• **PROBLEM DESCRIPTION**
The listing below holds a line with "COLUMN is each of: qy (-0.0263" and a later line with "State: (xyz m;". Write out those two lines and every line between them, exactly, and nothing else.

• **DATA FOR THE TASK**

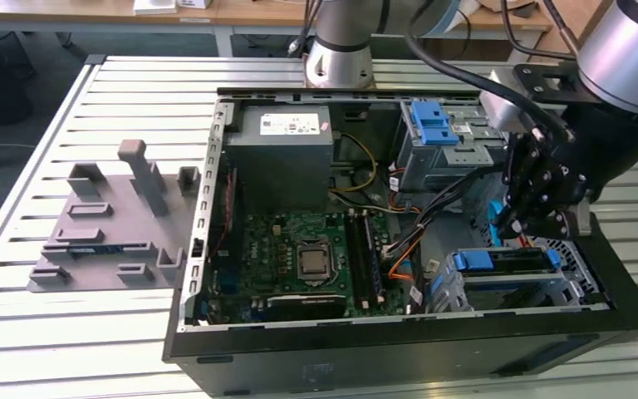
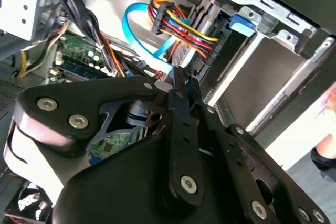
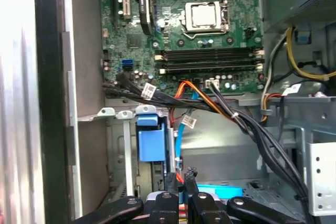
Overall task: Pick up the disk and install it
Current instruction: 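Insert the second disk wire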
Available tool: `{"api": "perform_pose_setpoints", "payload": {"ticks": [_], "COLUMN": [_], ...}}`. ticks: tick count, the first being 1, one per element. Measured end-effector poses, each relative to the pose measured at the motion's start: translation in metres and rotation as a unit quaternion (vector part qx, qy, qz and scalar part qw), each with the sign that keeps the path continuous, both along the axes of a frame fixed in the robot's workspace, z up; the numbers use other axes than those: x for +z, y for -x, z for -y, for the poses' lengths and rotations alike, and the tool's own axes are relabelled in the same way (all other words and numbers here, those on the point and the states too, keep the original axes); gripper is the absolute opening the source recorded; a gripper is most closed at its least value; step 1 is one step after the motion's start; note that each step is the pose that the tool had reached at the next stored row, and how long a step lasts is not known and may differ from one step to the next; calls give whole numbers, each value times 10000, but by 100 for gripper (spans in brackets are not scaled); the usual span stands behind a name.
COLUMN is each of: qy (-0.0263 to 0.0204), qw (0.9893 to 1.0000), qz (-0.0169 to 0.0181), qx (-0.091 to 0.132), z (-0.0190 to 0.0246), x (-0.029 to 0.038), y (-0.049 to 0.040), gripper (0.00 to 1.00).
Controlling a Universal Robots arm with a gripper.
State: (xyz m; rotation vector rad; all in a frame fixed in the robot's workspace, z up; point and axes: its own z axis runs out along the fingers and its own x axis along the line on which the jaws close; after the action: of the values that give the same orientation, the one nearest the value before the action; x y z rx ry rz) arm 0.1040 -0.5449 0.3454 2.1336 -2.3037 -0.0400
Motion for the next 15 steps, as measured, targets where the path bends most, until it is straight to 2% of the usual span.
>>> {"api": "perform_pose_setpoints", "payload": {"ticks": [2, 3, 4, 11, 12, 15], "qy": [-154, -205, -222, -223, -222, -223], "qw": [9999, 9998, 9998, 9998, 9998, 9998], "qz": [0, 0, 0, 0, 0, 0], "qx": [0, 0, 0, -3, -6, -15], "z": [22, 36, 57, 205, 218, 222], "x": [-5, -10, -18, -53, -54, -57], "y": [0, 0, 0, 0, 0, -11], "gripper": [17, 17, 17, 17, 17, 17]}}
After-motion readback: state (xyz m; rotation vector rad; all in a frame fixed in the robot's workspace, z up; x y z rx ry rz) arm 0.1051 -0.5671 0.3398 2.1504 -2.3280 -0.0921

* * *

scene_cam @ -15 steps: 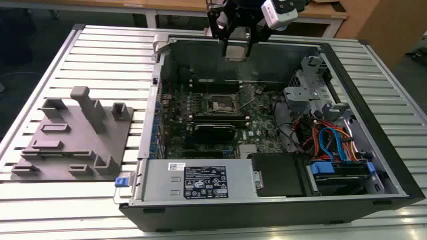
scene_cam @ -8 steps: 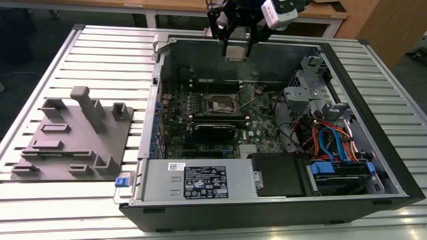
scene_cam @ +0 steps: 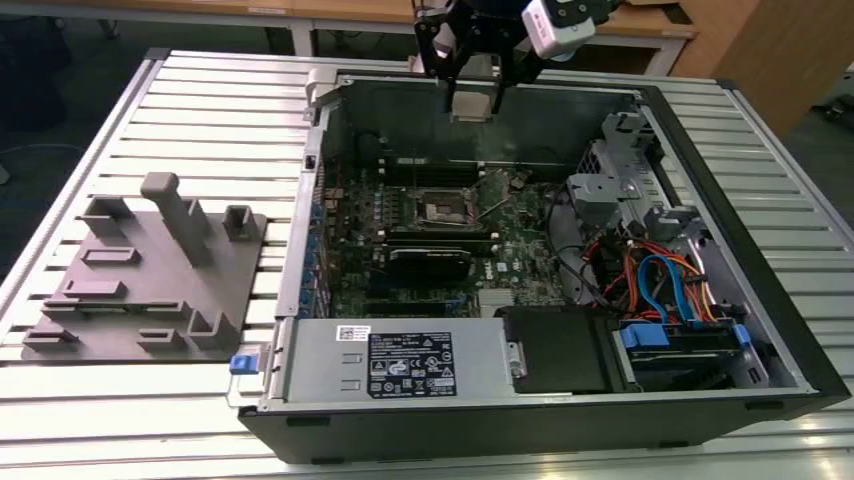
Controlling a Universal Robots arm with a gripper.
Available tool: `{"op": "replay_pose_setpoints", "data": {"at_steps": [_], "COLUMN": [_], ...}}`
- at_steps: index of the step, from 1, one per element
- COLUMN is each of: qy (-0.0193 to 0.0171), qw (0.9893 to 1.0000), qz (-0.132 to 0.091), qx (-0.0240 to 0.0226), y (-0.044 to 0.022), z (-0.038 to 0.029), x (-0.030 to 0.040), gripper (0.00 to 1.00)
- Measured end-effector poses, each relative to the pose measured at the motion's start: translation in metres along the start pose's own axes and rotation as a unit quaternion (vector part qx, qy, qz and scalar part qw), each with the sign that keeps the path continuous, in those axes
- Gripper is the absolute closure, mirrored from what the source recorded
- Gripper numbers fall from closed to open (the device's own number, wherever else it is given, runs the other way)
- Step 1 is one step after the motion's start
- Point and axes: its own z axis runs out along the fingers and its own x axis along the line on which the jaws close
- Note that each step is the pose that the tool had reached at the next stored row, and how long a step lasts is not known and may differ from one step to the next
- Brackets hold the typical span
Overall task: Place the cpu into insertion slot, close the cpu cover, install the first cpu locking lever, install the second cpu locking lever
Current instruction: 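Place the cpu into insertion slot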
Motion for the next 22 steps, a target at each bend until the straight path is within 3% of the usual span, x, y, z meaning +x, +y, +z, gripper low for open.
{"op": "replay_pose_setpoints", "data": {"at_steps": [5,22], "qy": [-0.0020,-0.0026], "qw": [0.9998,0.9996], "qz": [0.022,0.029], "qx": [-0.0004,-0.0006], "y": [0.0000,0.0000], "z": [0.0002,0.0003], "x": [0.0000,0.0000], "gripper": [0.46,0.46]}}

• **RESPONSE TO THIS TASK**
COLUMN is each of: qy (-0.0263 to 0.0204), qw (0.9893 to 1.0000), qz (-0.0169 to 0.0181), qx (-0.091 to 0.132), z (-0.0190 to 0.0246), x (-0.029 to 0.038), y (-0.049 to 0.040), gripper (0.00 to 1.00).
Controlling a Universal Robots arm with a gripper.
State: (xyz m; rotation vector rad; all in a frame fixed in the robot's workspace, z up; point and axes: its own z axis runs out along the fingers and its own x axis along the line on which the jaws close; after the action: of the values that give the same orientation, the one nearest the value before the action; x y z rx ry rz) arm 0.1040 -0.5449 0.3454 2.1336 -2.3037 -0.0400

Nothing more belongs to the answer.